Let’s assume that we want to climb a mountain. Before our journey, we study its profile. If the slope remains constant, we calculate that our assent will be constantly difficult and strenuous. Experience shows that our intuition is usually correct. I assume that this ability is an instinct that dates back to the Stone Ages. Hunting and gathering food, escaping danger, or spotting optimal rest areas all required that people could assess paths accurately. And indeed, we are very good at interpreting upward and downward slopes in analog and, therefore, absolute form.
The silhouette of Mont Vinaigre in Southern France. Time series often look similar but they are not. Is that why there are so many misunderstandings?
Charts are often based on analogies to real-world objects. Take line charts, for example. Line charts – especially when displayed as area charts – often look like a mountain summit. Let’s take a look why that misconception is so fatal.
Let’s assume that we are looking at a time series with 24 periods. In the first ten periods, each value increases by ten units apiece. It then drops once by twenty units. Afterwards, each value drops by 5 units a total of 13 times. That looks like this:
A time series or a foothill of Mont Vinaigre?

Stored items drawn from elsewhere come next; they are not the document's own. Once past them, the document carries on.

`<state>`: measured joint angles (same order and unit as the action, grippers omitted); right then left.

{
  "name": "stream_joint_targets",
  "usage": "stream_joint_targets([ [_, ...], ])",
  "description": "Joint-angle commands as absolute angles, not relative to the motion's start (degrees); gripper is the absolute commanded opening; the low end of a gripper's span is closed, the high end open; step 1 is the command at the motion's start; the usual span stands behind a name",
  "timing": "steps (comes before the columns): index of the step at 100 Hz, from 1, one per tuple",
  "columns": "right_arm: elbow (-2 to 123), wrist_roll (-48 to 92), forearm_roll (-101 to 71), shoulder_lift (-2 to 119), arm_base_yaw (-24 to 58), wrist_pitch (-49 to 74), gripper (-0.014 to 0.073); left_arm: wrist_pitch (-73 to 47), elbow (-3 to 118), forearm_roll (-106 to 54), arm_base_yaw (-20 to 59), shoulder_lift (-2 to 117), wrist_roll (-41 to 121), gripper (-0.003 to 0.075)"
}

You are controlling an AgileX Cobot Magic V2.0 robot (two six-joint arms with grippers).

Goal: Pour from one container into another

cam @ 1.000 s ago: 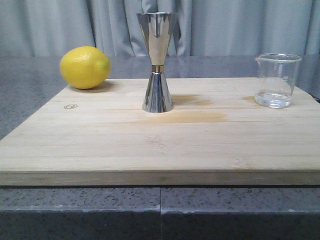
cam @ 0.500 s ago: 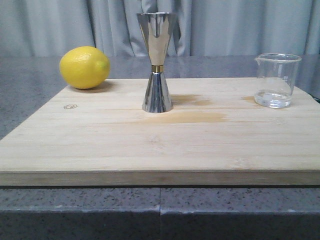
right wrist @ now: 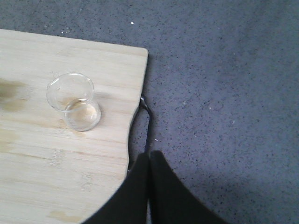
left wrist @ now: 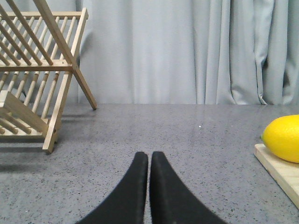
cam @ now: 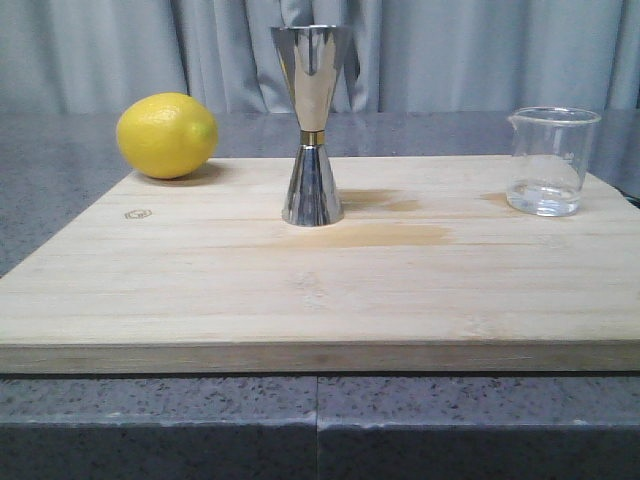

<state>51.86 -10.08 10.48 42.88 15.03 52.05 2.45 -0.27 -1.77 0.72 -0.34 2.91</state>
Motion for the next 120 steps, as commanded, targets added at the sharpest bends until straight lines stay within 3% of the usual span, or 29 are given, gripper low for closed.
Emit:
stream_joint_targets([
  [1, 53.2, -9.8, 11.8, 42.9, 14.6, 48.5, -0.0063, 7.0, -1.9, 0.0, 1.4, -1.5, 2.8, -0.0019],
  [120, 51.2, -9.8, 14.1, 40.5, 13.2, 47.1, -0.0063, 6.9, -1.9, -0.7, 3.3, -1.5, 2.8, -0.0019],
])
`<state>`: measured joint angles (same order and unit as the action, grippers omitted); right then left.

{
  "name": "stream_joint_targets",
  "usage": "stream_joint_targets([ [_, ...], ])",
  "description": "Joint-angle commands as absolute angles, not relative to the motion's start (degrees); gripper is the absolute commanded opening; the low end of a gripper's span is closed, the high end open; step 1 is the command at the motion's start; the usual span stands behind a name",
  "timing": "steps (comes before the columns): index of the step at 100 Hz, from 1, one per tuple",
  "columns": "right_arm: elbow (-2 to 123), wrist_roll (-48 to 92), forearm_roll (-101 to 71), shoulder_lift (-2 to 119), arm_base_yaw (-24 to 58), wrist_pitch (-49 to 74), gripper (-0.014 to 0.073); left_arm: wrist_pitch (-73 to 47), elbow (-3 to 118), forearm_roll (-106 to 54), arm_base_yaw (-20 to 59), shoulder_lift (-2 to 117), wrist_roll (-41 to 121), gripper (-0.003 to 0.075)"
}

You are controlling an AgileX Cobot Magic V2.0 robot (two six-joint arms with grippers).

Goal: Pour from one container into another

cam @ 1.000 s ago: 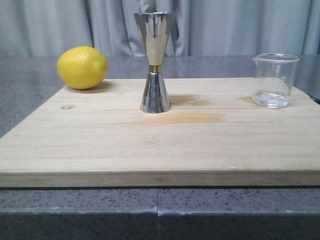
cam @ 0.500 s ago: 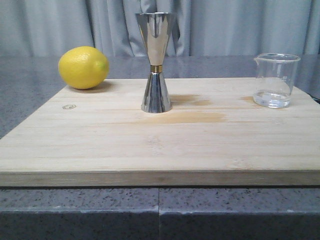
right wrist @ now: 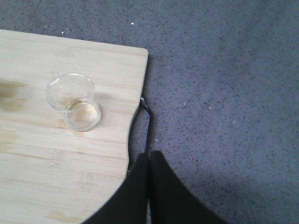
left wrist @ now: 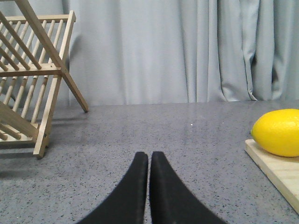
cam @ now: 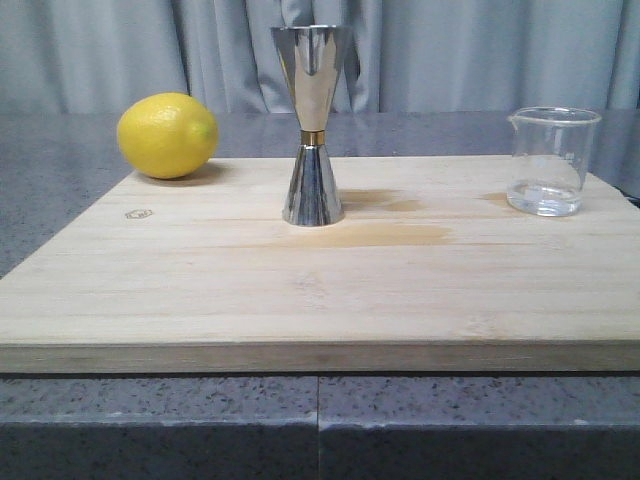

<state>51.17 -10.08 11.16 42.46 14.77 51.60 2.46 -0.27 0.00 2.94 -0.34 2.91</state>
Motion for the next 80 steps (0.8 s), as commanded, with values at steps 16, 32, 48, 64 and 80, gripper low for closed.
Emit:
stream_joint_targets([
  [16, 41.7, -9.8, 11.2, 31.4, 5.7, 35.9, -0.0066, 6.9, -1.9, -0.7, 3.4, -1.5, 2.8, -0.0019],
  [32, 29.0, -9.8, 6.2, 19.5, -0.8, 23.2, -0.0066, 6.9, -1.9, -0.7, 3.4, -1.5, 2.8, -0.0019],
  [48, 17.1, -9.8, 2.8, 9.8, -5.1, 14.0, -0.0066, 6.9, -1.9, -0.7, 3.4, -1.5, 2.8, -0.0019],
  [64, 6.9, -9.8, 2.8, 2.9, -4.3, 6.8, -0.0066, 6.9, -1.9, -0.7, 3.4, -1.5, 2.8, -0.0019],
  [80, -0.9, -9.8, 2.8, -1.8, -2.8, -0.8, -0.0066, 6.9, -1.9, -0.7, 3.4, -1.5, 2.8, -0.0019],
])
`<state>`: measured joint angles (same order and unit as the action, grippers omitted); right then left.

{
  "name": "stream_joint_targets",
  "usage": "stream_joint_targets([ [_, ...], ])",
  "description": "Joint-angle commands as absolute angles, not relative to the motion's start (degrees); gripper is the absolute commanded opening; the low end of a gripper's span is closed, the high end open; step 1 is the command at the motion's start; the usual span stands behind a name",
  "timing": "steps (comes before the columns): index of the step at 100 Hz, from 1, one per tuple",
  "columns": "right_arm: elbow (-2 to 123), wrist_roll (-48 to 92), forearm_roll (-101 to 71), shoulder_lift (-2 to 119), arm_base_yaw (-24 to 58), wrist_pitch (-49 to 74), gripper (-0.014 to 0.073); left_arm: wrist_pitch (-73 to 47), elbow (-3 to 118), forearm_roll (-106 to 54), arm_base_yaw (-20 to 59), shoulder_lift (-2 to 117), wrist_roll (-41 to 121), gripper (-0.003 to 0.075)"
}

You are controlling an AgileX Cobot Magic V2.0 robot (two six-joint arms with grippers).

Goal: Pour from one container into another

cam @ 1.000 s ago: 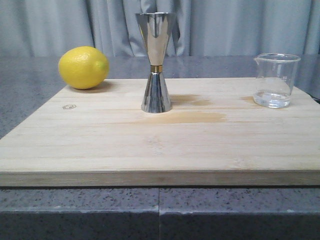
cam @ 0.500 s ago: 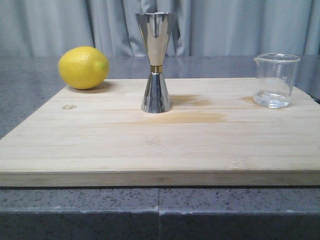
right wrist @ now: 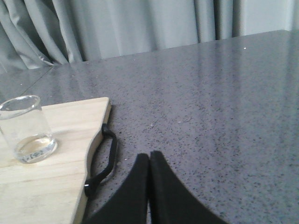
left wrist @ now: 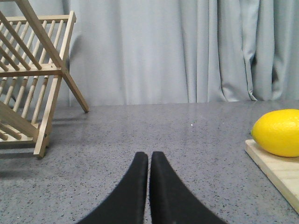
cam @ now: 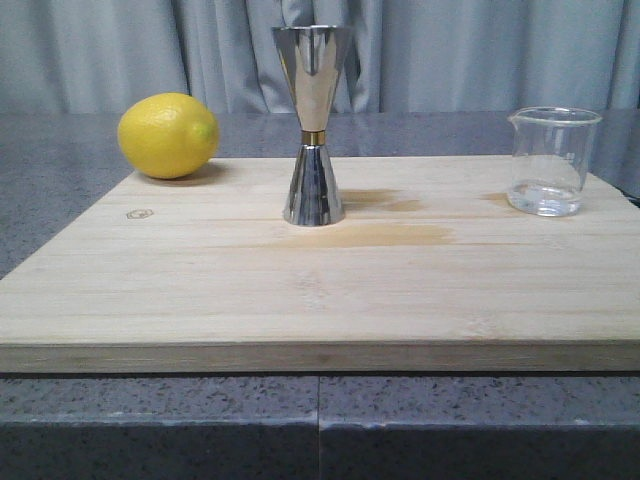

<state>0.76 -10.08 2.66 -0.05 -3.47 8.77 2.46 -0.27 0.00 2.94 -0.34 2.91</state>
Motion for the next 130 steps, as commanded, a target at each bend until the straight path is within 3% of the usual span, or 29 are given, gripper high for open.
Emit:
stream_joint_targets([
  [1, -1.4, -9.8, 2.8, -1.8, -2.8, -1.3, -0.0066, 6.9, -1.9, -0.7, 3.4, -1.5, 2.8, -0.0019],
  [50, -1.2, -9.8, 1.8, -1.7, -2.4, 0.0, -0.0066, 6.9, -1.9, -0.7, 3.4, -1.5, 2.8, -0.0019],
  [69, -1.2, -0.5, 0.4, -1.7, -2.4, -0.6, -0.0066, 6.9, -1.9, -0.7, 3.4, -1.5, 2.8, -0.0019],
  [130, -1.2, -0.6, 0.4, -1.7, -2.4, 0.0, -0.0066, 6.9, -1.9, -0.7, 3.4, -1.5, 2.8, -0.0019],
])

A mountain climber will clearly see that the ascent is constant. The first step is just as steep as the last. A business professional, however, is more careful. He rarely focuses on absolute changes in time series. Linear scales have a constant upward slope when relative increases decline or performance drops. A logarithmic scale quickly sheds light on that:
Logarithmic visualization of the same data.
Logarithmic scales are not common. As a result, most readers of daily newspapers or managers who analyze reports are on their own when it comes to avoiding misinterpretations. I personally believe that our brains are so molded by stone-aged instincts that they can’t read the linear chart above like the logarithmic one below it. We follow the ascent with undying optimism – and can’t see the warning signs behind the drop in growth. Linear axes don’t give early warning signals.
Let’s climb another mountain – but this time, let’s choose the one in the second chart. Now, our stone-aged instincts help us feel with each step that our ascent won’t take much longer. And sometime later, the decent will get steeper and steeper. Therefore, managers who want to understand their data landscapes have to hike them in logarithmic boots.